Abstract

ABSTRACTFor more than two decades, theories on regional clusters have inspired economic and structural policies at the European, national and regional levels. Based on the assumption that clusters generate innovation, policy-makers at all levels of governance have adopted instruments and mechanisms to stimulate, resource and sustain clusters. Despite the considerable attention paid to the clustering phenomenon, empirical evidence on to what extent firms’ innovation activities benefit from operating in clusters is scarce and inconclusive. This paper contributes to the micro-foundation of clustering effects by examining the characteristics and activities of cluster firms in relation to their innovativeness. Bridging innovation, management and cluster theories, it is argued that structural and relational embeddedness, relational capital and absorptive capacity influence clustered firms' innovativeness.
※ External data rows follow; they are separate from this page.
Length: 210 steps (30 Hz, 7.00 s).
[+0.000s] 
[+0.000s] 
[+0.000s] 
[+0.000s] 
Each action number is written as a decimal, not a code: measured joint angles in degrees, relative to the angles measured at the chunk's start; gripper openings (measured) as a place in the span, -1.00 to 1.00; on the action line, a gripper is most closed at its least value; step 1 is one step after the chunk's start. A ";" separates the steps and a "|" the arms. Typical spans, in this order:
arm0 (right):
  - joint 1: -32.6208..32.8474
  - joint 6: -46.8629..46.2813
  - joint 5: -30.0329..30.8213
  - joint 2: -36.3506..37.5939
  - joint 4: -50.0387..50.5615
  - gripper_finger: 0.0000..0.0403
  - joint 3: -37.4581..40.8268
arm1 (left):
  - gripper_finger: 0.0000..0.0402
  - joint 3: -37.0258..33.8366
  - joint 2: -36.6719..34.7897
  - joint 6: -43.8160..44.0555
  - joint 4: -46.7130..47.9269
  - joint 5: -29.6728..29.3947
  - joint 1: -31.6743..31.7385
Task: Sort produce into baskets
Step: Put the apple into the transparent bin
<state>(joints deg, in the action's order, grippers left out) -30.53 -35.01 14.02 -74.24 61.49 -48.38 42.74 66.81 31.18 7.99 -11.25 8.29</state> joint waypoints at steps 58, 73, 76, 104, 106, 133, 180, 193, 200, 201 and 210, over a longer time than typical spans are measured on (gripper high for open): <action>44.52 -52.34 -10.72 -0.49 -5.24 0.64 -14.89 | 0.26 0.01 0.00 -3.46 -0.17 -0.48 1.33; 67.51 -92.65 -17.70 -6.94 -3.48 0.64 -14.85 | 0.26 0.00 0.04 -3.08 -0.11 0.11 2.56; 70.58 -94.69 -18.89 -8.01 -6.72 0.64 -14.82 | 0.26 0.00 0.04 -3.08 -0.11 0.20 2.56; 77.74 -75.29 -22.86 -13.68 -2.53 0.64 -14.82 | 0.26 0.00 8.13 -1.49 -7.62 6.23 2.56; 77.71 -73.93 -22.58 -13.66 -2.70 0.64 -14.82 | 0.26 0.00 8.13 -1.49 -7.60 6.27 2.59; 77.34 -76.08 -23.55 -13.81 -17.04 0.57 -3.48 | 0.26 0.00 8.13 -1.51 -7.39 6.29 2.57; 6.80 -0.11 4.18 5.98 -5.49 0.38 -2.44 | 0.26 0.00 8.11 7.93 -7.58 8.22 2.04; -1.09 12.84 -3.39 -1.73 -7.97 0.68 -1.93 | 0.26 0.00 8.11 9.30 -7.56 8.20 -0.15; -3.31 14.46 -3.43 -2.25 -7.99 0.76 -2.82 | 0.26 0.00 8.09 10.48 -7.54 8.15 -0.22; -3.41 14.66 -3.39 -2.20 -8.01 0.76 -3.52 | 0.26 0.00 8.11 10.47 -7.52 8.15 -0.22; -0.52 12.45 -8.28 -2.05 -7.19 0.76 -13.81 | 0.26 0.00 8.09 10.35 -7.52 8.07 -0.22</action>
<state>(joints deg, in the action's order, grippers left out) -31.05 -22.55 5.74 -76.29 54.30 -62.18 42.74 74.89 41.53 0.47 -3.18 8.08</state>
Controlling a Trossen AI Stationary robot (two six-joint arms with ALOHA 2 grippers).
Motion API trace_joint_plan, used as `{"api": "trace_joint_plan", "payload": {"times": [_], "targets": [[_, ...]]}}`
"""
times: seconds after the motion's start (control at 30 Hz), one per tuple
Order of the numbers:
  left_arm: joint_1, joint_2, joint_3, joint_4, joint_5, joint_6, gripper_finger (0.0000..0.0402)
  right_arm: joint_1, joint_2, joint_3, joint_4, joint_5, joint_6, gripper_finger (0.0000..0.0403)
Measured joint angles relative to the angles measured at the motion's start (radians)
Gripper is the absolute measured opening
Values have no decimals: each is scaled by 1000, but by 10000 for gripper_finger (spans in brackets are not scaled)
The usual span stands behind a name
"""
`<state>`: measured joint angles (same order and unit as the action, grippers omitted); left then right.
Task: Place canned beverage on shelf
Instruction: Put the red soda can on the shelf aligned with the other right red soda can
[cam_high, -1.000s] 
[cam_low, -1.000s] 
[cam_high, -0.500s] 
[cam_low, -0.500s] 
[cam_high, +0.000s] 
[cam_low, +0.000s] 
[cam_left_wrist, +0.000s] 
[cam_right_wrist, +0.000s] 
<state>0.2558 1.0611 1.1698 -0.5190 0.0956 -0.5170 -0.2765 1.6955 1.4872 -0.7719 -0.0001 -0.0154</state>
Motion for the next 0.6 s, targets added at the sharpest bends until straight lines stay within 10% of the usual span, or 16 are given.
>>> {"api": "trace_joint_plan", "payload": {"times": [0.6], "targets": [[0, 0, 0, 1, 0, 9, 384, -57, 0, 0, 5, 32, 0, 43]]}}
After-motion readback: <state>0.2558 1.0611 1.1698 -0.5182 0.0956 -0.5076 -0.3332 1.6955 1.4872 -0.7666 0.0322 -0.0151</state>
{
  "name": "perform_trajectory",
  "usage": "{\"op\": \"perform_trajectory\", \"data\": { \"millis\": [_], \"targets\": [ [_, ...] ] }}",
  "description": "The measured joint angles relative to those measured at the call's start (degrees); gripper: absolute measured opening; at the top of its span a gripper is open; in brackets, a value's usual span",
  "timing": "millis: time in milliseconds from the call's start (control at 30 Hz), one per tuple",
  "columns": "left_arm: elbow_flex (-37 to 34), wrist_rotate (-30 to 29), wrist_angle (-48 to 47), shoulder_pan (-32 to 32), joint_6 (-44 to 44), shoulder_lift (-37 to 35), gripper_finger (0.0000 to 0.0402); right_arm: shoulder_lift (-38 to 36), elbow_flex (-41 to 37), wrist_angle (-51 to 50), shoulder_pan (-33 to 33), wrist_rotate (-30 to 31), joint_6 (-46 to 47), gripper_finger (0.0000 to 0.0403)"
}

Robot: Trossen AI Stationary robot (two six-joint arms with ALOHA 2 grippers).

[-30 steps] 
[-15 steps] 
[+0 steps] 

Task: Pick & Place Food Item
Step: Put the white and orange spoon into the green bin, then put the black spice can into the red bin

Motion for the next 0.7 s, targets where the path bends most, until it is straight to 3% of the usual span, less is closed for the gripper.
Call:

Partial least-squares structural equation modelling of data from 104 firms in two software and information technology service sector clusters reveals that firms’ structural embeddedness (i.e. frequency of interactions) in clusters and external networks facilitates innovation cooperation. Firms’ absorptive capacity reinforces this positive effect of cluster-internal interactions on innovation cooperation. Results also suggest a substitution effect of trust as relational control mechanisms for formal control mechanisms within the cluster. However, the study finds no significant impact of firms’ innovation cooperation within the cluster (i.e. relational embeddedness) on their innovation success.